| TASK |
Isolate every line in the records below with "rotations" in it.

| INPUT DATA |
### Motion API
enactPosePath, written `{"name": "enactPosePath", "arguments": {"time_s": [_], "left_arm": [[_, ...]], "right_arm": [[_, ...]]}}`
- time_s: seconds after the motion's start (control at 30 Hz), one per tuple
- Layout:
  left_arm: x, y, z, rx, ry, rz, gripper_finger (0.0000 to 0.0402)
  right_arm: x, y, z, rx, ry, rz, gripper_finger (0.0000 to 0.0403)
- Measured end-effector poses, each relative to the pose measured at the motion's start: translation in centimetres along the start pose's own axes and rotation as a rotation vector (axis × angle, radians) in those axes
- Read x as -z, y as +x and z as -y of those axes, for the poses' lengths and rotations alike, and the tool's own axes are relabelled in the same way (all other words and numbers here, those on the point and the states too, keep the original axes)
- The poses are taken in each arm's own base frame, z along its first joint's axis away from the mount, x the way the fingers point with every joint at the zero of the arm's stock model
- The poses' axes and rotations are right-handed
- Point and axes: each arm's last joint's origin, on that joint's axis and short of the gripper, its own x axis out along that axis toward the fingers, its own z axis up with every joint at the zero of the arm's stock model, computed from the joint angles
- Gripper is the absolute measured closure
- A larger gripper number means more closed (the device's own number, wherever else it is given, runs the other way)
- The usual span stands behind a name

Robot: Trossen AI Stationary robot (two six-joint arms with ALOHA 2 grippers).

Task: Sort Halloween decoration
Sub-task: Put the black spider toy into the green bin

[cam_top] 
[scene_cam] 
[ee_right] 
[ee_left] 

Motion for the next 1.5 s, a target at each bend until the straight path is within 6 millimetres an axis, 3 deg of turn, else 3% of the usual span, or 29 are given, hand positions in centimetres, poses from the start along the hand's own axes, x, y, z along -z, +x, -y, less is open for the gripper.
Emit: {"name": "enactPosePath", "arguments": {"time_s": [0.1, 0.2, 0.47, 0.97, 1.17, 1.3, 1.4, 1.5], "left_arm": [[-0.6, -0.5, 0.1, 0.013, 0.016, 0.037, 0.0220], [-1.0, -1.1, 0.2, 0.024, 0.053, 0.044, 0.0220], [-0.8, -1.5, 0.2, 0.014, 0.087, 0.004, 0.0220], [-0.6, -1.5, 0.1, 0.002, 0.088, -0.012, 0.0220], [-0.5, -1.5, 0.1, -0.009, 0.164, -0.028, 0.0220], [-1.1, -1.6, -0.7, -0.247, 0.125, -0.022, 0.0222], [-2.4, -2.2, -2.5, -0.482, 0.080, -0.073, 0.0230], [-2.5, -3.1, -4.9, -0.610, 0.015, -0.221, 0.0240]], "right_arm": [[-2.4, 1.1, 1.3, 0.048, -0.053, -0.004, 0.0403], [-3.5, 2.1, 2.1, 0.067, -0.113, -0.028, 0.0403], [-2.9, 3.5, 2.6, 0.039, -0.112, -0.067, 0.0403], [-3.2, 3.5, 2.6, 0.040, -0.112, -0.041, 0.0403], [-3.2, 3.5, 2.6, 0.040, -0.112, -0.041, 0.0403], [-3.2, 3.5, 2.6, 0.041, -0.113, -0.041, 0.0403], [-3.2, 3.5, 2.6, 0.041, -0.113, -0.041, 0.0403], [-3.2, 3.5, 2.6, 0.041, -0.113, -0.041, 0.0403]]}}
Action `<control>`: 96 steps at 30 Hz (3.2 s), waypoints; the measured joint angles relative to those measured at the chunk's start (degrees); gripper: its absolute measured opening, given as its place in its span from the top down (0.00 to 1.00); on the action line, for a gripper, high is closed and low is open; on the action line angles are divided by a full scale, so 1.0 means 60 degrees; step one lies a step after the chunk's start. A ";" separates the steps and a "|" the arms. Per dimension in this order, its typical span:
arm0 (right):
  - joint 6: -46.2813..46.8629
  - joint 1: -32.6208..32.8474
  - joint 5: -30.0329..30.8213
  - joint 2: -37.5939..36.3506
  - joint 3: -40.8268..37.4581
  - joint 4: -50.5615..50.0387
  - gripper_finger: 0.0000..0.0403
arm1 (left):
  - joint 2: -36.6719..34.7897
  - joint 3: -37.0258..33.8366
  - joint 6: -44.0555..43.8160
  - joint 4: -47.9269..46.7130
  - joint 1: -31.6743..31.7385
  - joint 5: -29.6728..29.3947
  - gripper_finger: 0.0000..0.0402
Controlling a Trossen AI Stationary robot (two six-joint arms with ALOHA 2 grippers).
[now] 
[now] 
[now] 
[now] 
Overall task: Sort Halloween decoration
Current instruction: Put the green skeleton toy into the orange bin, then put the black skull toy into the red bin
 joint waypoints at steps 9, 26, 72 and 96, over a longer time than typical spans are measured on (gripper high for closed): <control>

| WRITTEN RESPONSE |
- Read x as -z, y as +x and z as -y of those axes, for the poses' lengths and rotations alike, and the tool's own axes are relabelled in the same way (all other words and numbers here, those on the point and the states too, keep the original axes)
- The poses' axes and rotations are right-handed

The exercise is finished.